3. Embed Intersectionality in DEI Policies and Practices
Finally, companies can embed intersectionality in their DEI policies and practices by considering the ways in which different forms of discrimination intersect and interact with one another. For instance, a company might develop a parental leave policy that takes into account the unique needs of employees who may face multiple forms of discrimination, such as LGBTQ+ employees who are also people of colour or disabled. To do this effectively, it is important to involve and listen to employees from different backgrounds and identities, as well as to seek out external expertise. This can include partnering with DEI consultants, attending workshops and training sessions on intersectionality and anti-oppression, or event creating an internal DEI committee.
The EU Diversity Month serves as a reminder of the importance of building bridges across areas of diversity and inclusion. Intersectionality plays a crucial role in this effort, as it allows us to recognise and address the complex ways in which various forms of oppression intersect and impact people’s lives.
By taking an intersectional approach to our DEI strategies, we can create workplaces that are truly inclusive and equitable for everyone.
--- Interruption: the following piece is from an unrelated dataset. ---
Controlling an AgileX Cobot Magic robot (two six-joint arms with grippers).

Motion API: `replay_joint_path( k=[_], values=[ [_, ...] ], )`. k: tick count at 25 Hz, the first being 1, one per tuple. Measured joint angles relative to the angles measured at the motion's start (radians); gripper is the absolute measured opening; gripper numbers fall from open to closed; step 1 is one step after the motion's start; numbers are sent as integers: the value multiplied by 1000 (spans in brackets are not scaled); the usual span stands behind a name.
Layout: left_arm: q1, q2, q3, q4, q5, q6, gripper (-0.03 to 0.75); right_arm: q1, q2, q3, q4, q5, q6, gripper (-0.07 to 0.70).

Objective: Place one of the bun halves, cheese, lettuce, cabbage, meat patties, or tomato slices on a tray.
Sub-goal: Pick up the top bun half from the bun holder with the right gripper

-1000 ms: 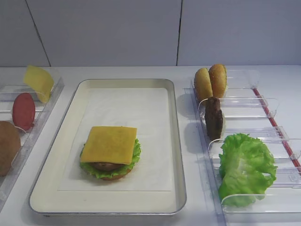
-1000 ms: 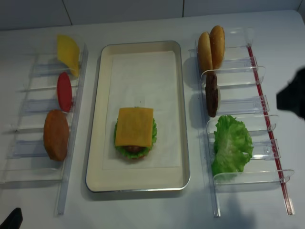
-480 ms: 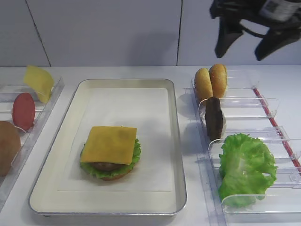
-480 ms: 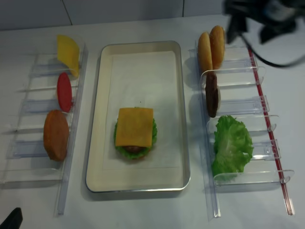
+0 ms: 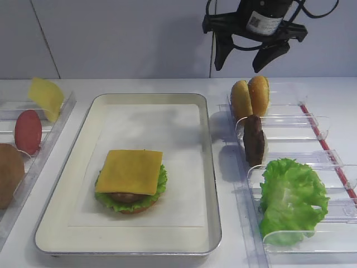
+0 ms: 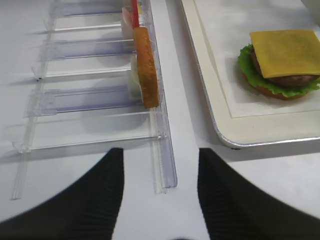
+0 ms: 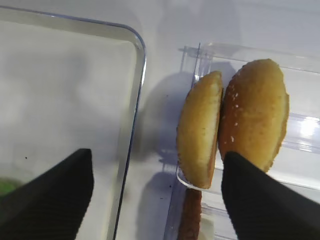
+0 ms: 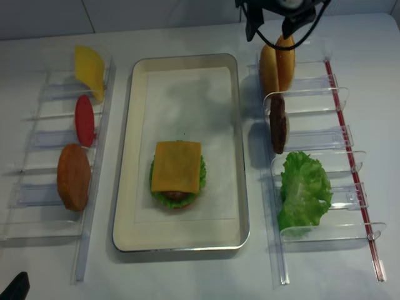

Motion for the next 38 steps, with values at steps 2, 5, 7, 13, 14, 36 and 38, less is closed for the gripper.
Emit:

It is a crucial step in building bridges across areas of diversity and inclusion and creating a better, more just world for all. It is the only way we can foster workplaces and communities where everyone feels seen, heard, and valued.
At D&I Journey, we are committed to advancing DEI in Portugal, and believe building bridges between activists, business leaders, and community members is crucial. That’s why we organised a roadmap of events to bring these groups together to work towards creating a more just and equitable world for all. In some of our events, such as the Breakfast with DEI champions – with EDP, Farfetch, NOVA, and PhC Software – and the ACTivar DEI talk, we will also be addressing the need for an intersectional approach to ensure that all aspects of identity are considered in our DEI efforts.